Lors des révisions annuelles des listes électorales, des citoyens demandent à être inscrits dans une commune et, en conséquence, à être radiés de leur résidence précédente, soit parce qu'ils ont déménagé, soit pour faire plaisir à des amis qui ont besoin de leurs voix. Parfois, certains reviennent à leur village d'origine après avoir électoralement vagabondé.

Dans ce domaine, une mention spéciale peut être attribuée à un Poggiolais qui a changé d'avis en quelques jours sur sa domiciliation électorale.

En 1925, un nommé PINELLI, dont le prénom ne nous est pas connu, demanda le 4 février sa radiation de la liste électorale de Poggiolo. Il devait donc désirer s'inscrire dans un autre lieu. Mais, surprise, dès le lendemain, 5 février, il revint sur cette idée et sollicita son maintien en déclarant qu'il n'était inscrit ailleurs. La commission électorale ne voulut rien entendre et ordonna sa radiation le 9 février.

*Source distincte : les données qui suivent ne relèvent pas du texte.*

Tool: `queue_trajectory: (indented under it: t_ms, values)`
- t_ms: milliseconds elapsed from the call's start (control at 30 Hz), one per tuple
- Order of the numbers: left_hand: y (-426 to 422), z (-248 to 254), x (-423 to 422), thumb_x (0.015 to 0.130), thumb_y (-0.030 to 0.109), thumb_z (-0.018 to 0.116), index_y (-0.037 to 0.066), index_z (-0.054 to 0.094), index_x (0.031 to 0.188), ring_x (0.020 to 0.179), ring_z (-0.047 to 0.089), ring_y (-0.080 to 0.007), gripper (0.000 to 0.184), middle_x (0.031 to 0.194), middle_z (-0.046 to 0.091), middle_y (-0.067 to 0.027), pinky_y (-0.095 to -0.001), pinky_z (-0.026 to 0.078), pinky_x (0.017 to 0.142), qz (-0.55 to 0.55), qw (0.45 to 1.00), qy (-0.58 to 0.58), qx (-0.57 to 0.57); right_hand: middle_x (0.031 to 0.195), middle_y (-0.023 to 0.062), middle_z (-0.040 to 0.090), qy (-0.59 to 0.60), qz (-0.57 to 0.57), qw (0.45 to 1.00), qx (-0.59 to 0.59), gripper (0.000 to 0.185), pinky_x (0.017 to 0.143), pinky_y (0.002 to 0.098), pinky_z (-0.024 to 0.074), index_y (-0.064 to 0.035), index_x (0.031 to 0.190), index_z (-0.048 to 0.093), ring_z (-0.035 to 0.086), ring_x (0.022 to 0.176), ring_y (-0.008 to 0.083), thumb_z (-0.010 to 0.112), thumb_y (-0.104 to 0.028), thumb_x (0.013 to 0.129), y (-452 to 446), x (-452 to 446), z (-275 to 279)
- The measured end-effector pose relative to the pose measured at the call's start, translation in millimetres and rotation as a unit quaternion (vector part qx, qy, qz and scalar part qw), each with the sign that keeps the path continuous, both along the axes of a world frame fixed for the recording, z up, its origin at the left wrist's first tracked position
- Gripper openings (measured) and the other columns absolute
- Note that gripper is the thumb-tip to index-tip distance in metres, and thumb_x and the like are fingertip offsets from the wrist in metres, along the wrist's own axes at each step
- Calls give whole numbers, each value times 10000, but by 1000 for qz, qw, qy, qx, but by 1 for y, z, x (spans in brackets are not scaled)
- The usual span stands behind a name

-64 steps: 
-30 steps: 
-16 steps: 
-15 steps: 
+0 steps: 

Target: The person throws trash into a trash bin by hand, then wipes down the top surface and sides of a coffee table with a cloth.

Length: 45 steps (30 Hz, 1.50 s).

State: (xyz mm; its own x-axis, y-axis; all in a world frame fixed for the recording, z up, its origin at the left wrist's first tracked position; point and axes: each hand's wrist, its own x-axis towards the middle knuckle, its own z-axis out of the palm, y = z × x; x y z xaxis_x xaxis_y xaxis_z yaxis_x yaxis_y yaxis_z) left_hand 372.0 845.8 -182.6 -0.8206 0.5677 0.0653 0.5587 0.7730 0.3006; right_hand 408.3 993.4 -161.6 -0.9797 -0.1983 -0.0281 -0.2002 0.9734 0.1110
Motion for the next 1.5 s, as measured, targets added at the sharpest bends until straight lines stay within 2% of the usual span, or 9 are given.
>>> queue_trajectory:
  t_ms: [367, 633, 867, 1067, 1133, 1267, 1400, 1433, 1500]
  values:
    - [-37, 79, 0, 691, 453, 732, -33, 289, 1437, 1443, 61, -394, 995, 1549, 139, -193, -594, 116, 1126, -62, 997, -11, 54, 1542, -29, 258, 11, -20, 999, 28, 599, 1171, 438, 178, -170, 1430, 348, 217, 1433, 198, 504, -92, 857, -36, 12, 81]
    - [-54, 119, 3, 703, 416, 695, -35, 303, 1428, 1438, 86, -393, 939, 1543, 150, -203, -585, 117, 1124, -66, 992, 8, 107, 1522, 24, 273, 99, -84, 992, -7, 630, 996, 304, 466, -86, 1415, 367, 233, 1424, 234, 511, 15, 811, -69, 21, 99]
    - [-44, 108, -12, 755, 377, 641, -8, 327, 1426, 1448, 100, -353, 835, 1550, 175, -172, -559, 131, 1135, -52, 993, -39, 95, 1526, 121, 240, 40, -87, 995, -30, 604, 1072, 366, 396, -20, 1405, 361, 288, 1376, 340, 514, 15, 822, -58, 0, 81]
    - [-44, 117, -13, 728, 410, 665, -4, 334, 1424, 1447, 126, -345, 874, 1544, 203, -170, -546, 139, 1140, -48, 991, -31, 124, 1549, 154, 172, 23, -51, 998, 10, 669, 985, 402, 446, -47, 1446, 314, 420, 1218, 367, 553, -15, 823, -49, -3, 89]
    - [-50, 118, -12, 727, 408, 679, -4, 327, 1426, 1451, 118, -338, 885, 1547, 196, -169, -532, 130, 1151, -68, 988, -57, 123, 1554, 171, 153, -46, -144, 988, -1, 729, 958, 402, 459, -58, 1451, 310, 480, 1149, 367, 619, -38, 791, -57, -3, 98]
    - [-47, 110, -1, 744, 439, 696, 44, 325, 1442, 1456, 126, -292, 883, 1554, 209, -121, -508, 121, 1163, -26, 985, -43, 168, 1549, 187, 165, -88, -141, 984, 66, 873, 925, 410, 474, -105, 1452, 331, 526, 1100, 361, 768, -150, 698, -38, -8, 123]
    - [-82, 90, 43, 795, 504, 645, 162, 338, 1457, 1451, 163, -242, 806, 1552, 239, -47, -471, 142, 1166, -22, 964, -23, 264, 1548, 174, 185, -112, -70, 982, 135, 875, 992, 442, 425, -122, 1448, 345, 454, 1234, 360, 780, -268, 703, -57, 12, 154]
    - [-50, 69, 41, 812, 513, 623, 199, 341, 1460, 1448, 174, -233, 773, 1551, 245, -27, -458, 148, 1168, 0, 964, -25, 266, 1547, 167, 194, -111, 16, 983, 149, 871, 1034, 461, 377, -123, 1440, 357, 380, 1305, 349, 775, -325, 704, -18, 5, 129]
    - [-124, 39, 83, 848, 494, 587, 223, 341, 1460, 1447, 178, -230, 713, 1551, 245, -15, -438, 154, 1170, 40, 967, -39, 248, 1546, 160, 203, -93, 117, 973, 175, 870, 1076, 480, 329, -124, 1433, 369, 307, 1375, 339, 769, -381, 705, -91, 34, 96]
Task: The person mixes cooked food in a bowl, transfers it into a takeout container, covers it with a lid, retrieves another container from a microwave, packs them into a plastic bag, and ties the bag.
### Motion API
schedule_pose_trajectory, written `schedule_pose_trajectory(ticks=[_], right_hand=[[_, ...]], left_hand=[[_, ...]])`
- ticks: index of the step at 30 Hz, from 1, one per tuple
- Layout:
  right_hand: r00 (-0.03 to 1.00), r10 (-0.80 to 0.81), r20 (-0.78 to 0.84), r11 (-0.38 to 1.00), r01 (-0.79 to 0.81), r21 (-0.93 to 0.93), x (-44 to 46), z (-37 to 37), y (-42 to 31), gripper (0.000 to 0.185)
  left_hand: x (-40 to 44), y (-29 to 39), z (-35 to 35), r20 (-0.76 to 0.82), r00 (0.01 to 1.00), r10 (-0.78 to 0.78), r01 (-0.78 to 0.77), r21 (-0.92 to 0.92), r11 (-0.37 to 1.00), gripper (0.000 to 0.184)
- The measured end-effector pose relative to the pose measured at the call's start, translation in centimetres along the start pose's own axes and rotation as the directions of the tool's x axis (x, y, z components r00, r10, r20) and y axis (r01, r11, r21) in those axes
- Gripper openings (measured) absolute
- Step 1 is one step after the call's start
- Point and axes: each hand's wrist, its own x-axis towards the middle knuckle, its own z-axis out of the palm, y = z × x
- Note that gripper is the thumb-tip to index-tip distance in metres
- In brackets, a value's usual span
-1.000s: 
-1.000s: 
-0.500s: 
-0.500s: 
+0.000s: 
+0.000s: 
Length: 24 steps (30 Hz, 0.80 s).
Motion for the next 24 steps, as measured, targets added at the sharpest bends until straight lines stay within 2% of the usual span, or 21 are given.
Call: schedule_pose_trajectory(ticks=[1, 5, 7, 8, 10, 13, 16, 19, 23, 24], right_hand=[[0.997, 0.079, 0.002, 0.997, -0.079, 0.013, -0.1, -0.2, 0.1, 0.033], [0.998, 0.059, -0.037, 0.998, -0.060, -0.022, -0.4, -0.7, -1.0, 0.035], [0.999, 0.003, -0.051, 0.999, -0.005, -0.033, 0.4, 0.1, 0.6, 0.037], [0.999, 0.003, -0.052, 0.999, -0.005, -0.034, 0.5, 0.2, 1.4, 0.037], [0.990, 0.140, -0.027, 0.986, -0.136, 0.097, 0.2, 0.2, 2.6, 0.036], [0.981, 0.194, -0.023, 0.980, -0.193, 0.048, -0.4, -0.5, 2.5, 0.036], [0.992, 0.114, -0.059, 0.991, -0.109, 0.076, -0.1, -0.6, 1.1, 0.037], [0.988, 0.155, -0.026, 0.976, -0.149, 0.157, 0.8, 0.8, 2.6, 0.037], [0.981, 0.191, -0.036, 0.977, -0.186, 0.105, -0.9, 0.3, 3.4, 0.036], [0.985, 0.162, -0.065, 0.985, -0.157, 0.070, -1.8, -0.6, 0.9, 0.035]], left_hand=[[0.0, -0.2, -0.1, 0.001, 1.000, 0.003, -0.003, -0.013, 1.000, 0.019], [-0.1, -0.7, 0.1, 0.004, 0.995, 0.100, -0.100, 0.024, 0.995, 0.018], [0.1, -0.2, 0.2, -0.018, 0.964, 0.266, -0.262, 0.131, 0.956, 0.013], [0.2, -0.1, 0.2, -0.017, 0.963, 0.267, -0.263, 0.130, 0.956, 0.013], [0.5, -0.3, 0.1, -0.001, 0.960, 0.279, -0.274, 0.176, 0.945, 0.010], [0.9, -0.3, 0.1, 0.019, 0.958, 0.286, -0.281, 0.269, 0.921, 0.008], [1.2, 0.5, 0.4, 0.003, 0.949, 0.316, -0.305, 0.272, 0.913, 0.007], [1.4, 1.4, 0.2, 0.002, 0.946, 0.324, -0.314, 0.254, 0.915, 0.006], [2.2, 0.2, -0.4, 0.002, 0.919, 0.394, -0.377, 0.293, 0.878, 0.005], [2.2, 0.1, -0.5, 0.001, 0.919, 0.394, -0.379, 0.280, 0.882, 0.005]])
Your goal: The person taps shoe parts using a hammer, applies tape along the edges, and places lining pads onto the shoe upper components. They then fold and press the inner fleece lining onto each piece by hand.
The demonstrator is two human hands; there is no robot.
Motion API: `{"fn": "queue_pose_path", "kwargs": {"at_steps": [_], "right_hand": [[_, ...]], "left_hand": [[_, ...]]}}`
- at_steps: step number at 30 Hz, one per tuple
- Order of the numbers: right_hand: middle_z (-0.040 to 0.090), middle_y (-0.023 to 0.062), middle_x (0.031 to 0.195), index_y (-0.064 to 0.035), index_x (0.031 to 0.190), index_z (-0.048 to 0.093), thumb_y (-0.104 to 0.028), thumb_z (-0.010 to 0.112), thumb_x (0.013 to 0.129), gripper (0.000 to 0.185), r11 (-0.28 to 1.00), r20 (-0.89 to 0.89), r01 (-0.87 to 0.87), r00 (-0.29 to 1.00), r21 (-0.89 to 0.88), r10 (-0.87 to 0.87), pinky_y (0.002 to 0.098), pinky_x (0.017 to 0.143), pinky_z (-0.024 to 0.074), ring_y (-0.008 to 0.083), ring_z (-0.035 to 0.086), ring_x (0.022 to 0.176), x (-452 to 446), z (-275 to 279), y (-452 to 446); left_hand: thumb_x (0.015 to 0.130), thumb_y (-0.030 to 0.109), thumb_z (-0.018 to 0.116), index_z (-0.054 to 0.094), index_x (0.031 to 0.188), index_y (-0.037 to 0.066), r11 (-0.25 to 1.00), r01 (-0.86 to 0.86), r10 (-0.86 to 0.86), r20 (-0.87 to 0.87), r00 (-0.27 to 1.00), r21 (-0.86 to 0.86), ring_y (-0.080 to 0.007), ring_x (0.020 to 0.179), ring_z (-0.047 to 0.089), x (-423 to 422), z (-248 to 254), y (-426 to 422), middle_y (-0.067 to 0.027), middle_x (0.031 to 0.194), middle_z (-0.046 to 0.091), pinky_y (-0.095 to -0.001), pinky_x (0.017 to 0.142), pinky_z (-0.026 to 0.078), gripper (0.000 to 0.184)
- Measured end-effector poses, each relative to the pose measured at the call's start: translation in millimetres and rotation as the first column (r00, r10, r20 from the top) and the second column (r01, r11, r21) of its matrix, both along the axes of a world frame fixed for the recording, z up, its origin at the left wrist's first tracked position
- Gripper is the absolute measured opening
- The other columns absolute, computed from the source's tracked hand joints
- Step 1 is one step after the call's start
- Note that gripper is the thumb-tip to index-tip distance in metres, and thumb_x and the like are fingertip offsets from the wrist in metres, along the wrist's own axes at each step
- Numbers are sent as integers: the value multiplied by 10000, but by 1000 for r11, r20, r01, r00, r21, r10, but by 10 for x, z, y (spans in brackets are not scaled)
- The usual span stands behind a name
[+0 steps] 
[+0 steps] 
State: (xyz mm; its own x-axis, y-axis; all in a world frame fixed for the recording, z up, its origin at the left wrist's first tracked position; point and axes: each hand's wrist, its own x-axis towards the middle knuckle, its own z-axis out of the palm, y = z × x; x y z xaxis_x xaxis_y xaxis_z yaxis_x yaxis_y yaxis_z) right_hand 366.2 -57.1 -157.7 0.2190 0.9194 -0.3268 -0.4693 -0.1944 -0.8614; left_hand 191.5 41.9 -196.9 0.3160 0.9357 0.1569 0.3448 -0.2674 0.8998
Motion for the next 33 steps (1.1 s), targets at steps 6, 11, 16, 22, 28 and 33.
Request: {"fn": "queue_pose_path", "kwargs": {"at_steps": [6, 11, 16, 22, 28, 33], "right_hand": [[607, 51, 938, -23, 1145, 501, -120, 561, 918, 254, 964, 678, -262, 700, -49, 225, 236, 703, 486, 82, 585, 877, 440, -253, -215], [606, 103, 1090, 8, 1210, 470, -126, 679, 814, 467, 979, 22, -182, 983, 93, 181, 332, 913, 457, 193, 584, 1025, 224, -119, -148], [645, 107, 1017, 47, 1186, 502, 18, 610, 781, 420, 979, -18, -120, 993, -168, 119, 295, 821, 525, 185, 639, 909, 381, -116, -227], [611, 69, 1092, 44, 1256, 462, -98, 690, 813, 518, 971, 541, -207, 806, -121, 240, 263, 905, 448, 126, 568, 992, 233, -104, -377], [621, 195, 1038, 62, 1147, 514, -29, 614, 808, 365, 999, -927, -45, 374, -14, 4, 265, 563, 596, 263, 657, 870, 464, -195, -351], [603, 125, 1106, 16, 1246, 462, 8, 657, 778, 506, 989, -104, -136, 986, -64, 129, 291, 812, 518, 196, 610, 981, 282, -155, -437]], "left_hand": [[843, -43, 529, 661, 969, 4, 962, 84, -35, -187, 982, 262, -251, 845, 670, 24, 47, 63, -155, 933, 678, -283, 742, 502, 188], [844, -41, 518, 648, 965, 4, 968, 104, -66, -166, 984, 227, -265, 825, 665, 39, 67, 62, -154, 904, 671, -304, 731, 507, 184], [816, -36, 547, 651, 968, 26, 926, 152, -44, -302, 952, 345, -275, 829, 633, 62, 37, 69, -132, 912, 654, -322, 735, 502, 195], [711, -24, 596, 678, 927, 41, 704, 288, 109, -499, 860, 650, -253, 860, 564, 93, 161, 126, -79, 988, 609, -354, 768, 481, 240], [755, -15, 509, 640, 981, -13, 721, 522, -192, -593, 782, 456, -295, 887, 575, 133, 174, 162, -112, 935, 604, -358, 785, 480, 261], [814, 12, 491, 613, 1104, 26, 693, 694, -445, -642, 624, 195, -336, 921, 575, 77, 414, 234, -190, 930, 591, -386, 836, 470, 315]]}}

Un recours s'ensuivit auprès du juge de paix de Soccia qui, le 30 mars, maintint la radiation. PINELLI n'accepta pas et l'affaire gravit les échelons judiciaires pour aboutir tout en haut.

Elle fut examinée par la Chambre des Requêtes de la Cour de Cassation qui statua le 20 mai 1925 en cassant la décision du juge socciais et en renvoyant le conflit devant le juge de paix, mais celui de Vico.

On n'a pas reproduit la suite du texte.